The backslash / continued line \ does not work as intended on TruffleRuby when it's used at the end of a line within a squiggly heredoc.
Take this example:
x = <<~HERE
a
b\
c
HERE
puts x
MRI removes both the newline and indentation of the next line.
➜ chruby 2.7.2
➜ ruby test.rb
"a\nbc\n"
On TruffleRuby, no newline is added, but the indentation of the next line remains.
➜ chruby truffleruby-jvm
➜ ruby test.rb
"a\nb c\n"
Presumably, what we think happens is that TruffleRuby first removes the newline before dedenting.
Here is an example if what I mean:
x = <<~HERE
a
b\
c
HERE
In this example, what happens first is TruffleRuby sees the backslash and then removes the new line between b and c, making it:
b c
After that, it dedents the string:
b c
Returning "a\nb c\n"
What is happening in MRI is the opposite.
The dedenting happens before removal of the backslash and newline:
x = <<~HERE
a
b\
c
HERE
Dedent:
b\
c
Remove newline and backslash:
bc
Returning: "a\nbc\n"
TestSyntax.rb for it called test_dedented_heredoc_continued_line.

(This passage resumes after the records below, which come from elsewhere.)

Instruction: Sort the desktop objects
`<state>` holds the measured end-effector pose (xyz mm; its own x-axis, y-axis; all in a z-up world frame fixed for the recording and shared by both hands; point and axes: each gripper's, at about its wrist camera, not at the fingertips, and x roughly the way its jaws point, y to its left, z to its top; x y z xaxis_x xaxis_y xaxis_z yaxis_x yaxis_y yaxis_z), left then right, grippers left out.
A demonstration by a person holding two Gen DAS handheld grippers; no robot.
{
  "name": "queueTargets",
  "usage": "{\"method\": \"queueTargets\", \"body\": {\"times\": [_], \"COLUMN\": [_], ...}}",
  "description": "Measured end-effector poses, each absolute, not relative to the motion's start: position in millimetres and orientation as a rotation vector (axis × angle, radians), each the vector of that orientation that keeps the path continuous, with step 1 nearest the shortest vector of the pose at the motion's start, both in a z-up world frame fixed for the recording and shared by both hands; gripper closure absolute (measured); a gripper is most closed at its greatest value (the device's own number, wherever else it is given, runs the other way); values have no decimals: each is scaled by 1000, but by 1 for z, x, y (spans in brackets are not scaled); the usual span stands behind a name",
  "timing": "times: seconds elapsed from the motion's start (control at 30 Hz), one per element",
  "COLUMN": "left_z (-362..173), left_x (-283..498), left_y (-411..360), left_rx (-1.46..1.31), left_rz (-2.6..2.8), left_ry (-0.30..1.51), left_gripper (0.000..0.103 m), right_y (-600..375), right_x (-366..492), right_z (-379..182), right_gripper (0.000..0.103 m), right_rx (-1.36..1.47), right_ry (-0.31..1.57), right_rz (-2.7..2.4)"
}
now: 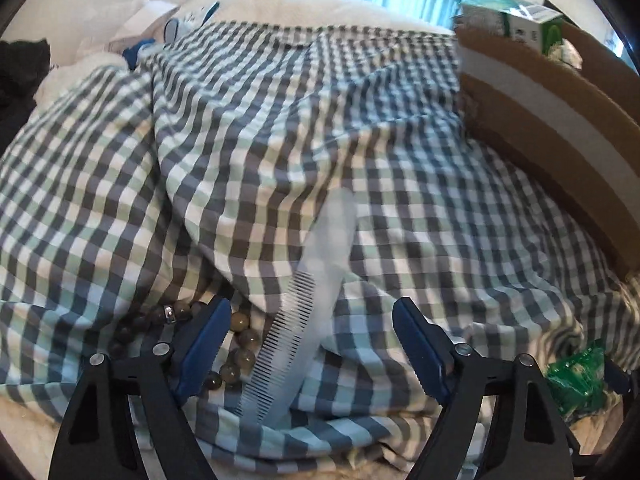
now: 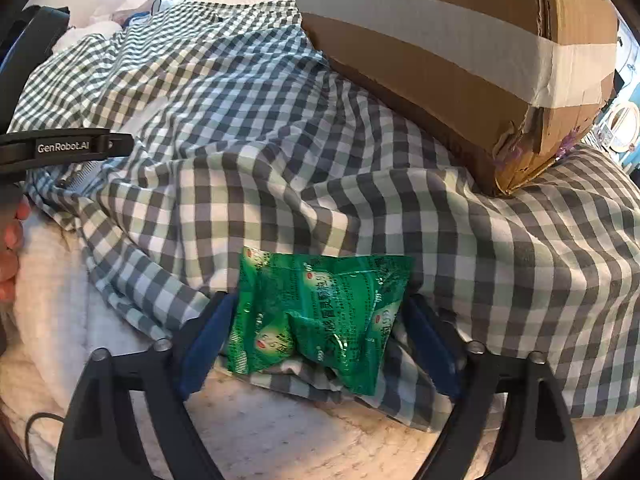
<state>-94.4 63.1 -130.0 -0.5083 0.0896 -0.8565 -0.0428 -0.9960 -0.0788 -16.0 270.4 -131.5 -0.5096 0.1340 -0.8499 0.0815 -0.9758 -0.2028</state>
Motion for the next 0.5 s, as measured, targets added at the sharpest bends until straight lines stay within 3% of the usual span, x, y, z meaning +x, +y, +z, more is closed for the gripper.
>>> {"method": "queueTargets", "body": {"times": [0.03, 0.07, 0.23, 0.33, 0.37, 0.5], "left_z": [-132, -134, -140, -143, -144, -142], "left_x": [-95, -95, -98, -99, -98, -93], "left_y": [61, 60, 62, 72, 75, 79], "left_rx": [-1526, -1531, -1536, -1528, -1528, -1505], "left_rz": [2655, 2652, 2647, 2640, 2631, 2659], "left_ry": [-83, -88, -63, 24, 39, 86], "left_gripper": [17, 17, 19, 48, 68, 72], "right_y": [272, 273, 282, 284, 286, 295], "right_x": [-16, -16, -15, -12, -10, -3], "right_z": [-131, -132, -125, -118, -114, -100], "right_gripper": [43, 60, 64, 64, 64, 64], "right_rx": [-1533, -1530, -1517, -1515, -1517, -1478], "right_ry": [-353, -372, -302, -235, -181, -54], "right_rz": [2673, 2663, 2686, 2717, 2740, 2804]}}
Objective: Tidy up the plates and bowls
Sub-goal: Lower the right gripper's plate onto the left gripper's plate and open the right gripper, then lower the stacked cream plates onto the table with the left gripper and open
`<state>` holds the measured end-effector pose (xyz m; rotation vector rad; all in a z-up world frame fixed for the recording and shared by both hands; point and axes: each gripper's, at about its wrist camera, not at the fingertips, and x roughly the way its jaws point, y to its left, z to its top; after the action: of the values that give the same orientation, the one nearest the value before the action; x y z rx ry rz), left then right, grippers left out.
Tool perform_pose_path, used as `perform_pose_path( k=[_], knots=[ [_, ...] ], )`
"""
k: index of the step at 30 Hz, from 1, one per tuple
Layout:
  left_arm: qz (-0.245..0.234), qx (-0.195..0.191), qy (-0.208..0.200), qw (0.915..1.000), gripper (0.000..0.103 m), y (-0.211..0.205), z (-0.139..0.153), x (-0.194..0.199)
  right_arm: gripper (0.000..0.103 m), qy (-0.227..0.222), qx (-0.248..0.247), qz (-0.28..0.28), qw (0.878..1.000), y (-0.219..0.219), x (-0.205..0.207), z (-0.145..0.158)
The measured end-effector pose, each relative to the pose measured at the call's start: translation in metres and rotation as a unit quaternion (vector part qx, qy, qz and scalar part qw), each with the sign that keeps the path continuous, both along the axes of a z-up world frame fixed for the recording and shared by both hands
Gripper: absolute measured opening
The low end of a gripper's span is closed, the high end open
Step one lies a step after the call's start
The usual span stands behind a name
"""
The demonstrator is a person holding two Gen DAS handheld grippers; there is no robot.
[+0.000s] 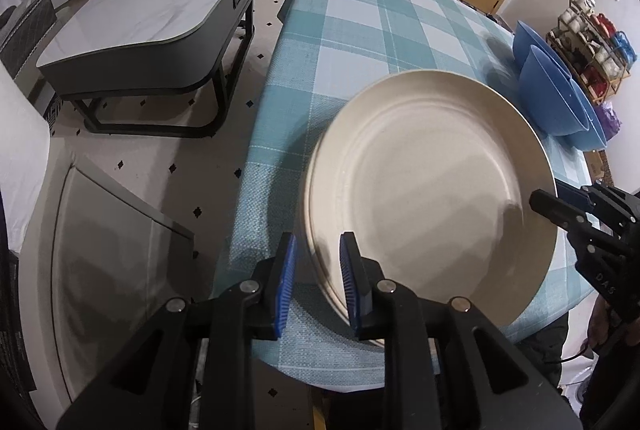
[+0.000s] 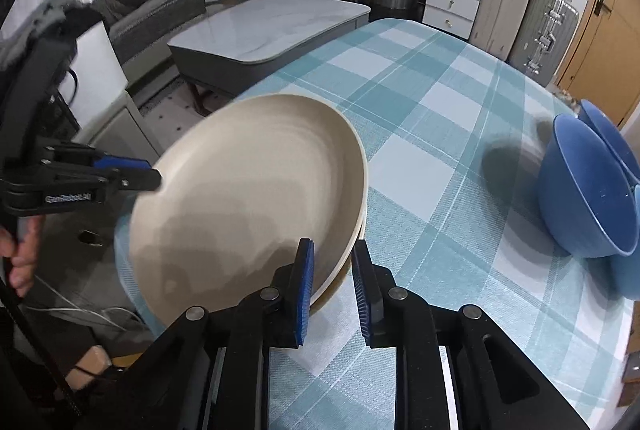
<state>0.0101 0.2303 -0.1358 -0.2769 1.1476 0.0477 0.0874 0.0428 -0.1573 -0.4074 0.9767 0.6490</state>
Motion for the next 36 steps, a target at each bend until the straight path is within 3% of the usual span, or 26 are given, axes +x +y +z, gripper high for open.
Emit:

The test is currently excluded and not run on TruffleRuby. JRuby fixed this issue among several other issues in this commit.
The issue seems to be within the RubyLexer.java and more specifically the public void heredoc_dedent() function. But I don't have any context into how that works yet, which leads me to...
That makes sense to me, thanks for the analysis.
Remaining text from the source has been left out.